The aim of this study is to develop a comprehensive mathematical model for an electrostatic MEMS (Micro-Electro-Mechanical Systems) with gap-filling tilted micro-pillars. Elastomeric pillars are used due to their high dielectric constant, resulting in a higher equivalent permittivity of the gap medium. This leads to increased sensitivity and decreased required voltage. Although this system has gained popularity in recent years, a thorough understanding and accurate predictions of its behavior require a detailed mathematical model. Regrettably, the existing literature does not offer adequate information. The present model incorporates three coupled set of nonlinear differential equations that govern the longitudinal and transverse vibrations of the PDMS (Polydimethylsiloxane) pillars, as well as the transverse vibrations of the moving electrode. It demonstrates how the device's behavior is affected by varying tilt angles and numbers of micro-pillars. The viscoelastic properties of the PDMS pillars are also taken into account, following the Kelvin-Voigt model with non-linear strains. Numerical methods are used to solve the governing equations, enabling investigation of static deformation and vibrational responses under different DC (Direct Current) and DC+AC (Alternating Current) actuations. The nonlinear equations proposed in this study provide a valuable tool for accurately predicting the behavior of capacitive MEMS devices that use microstructured gaps with tilted micro-pillar arrays.

中文翻译：

---

具有倾斜弹性体微柱的静电 MEMS 的数学建模

本研究的目的是为具有间隙填充倾斜微柱的静电 MEMS（微机电系统）开发一个综合数学模型。

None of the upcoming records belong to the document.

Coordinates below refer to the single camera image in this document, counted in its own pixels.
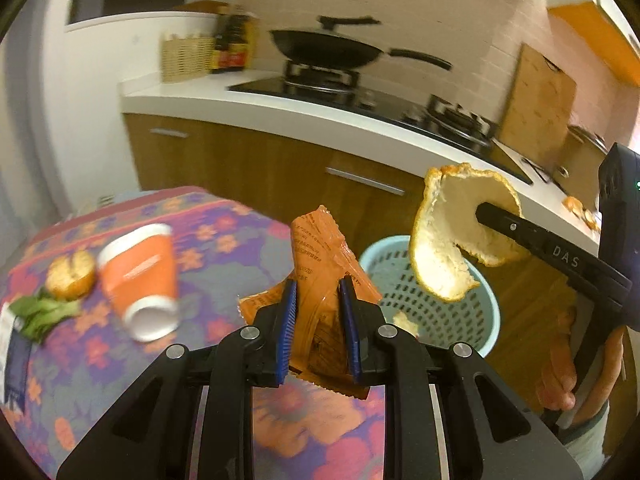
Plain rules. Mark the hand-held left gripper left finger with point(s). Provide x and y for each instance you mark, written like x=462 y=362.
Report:
x=287 y=325

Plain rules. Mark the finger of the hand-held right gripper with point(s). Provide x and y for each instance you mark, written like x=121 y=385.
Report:
x=550 y=250

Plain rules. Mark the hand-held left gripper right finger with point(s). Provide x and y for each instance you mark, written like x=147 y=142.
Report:
x=348 y=325

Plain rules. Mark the tiny orange peel piece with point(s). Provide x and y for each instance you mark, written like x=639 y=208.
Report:
x=406 y=322

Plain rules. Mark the teal plastic basket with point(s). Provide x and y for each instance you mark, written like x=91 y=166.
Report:
x=385 y=270

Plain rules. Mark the printed plastic snack wrapper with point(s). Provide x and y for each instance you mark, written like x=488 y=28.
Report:
x=317 y=260

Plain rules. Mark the large orange peel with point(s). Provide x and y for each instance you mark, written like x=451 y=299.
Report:
x=445 y=210

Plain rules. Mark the person's right hand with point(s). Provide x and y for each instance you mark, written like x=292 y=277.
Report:
x=557 y=380

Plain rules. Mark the orange peel scrap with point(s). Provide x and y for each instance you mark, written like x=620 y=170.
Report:
x=575 y=207

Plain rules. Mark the olive green pot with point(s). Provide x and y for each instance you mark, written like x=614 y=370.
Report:
x=585 y=165

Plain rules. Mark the floral tablecloth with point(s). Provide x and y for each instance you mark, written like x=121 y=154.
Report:
x=225 y=260

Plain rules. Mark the wooden cutting board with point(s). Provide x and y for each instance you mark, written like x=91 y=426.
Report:
x=540 y=105

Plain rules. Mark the orange and white paper cup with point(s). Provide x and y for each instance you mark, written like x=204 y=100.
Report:
x=142 y=275

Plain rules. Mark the wooden kitchen cabinet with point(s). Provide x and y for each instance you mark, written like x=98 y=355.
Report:
x=250 y=160

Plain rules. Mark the person's grey shirt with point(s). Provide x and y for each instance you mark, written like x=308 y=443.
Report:
x=590 y=440

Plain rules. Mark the small orange peel piece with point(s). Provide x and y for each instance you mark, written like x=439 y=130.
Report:
x=72 y=275

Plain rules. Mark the black gas stove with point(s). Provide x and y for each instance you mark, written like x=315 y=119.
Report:
x=380 y=105

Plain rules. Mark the green vegetable leaves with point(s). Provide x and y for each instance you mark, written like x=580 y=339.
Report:
x=45 y=315

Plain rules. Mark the black wok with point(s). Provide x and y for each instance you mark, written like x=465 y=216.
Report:
x=325 y=50

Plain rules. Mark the white and blue packet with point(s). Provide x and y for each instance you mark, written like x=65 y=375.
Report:
x=12 y=355

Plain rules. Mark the yellow wicker utensil basket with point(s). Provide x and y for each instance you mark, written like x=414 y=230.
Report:
x=187 y=60

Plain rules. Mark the slim dark sauce bottle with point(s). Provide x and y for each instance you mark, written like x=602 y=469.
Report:
x=218 y=45

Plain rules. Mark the wooden box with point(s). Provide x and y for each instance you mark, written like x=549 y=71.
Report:
x=205 y=7

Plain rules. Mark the orange wall cabinet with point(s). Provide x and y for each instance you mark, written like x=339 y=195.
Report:
x=595 y=30

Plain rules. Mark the wall socket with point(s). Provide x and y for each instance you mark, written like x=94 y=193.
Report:
x=106 y=201

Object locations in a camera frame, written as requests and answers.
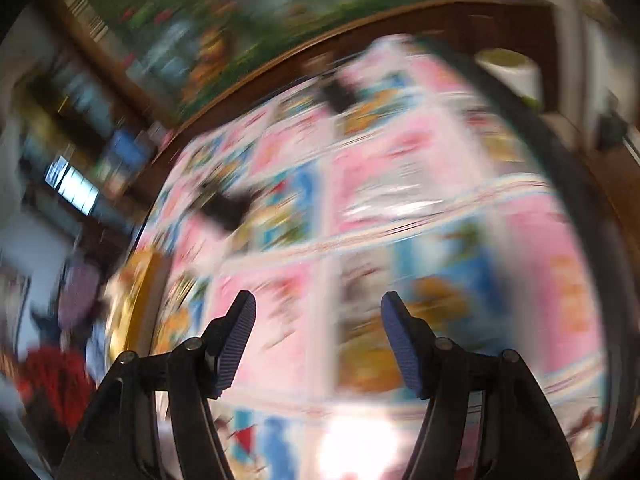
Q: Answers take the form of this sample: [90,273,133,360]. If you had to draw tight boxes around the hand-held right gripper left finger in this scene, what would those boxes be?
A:
[60,290,257,480]

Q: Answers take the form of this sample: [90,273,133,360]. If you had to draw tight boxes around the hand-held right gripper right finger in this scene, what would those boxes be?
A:
[381,291,581,480]

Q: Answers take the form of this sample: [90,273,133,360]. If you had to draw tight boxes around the black motor with shaft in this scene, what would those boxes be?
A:
[195,185,252,232]

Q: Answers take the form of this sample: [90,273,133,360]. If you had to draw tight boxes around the printed pink tablecloth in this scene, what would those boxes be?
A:
[125,35,609,480]

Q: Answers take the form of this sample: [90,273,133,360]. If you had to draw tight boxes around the purple knit item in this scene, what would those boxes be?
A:
[57,265,102,332]

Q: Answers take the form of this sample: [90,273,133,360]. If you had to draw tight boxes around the red cloth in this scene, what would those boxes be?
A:
[15,350,97,412]

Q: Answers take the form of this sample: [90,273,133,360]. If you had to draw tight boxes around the blue thermos bottle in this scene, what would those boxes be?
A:
[107,130,152,172]

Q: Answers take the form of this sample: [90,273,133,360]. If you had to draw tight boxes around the black motor with tan cap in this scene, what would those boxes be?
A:
[310,55,362,112]

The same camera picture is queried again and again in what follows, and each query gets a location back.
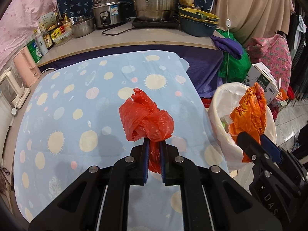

由于其高介电常数而使用弹性柱，从而导致间隙介质具有更高的等效介电常数。这会提高灵敏度并降低所需电压。尽管该系统近年来越来越受欢迎，但对其行为的透彻理解和准确预测需要详细的数学模型。遗憾的是，现有文献没有提供足够的信息。本模型包含三个耦合的非线性微分方程组，用于控制 PDMS（聚二甲基硅氧烷）柱的纵向和横向振动以及移动电极的横向振动。它演示了不同的倾斜角度和微柱数量如何影响设备的行为。遵循具有非线性应变的 Kelvin-Voigt 模型，还考虑了 PDMS 柱的粘弹性特性。采用数值方法求解控制方程，从而能够研究不同 DC（直流）和 DC+AC（交流）驱动下的静态变形和振动响应。本研究中提出的非线性方程为准确预测使用带有倾斜微柱阵列的微结构间隙的电容式 MEMS 器件的行为提供了宝贵的工具。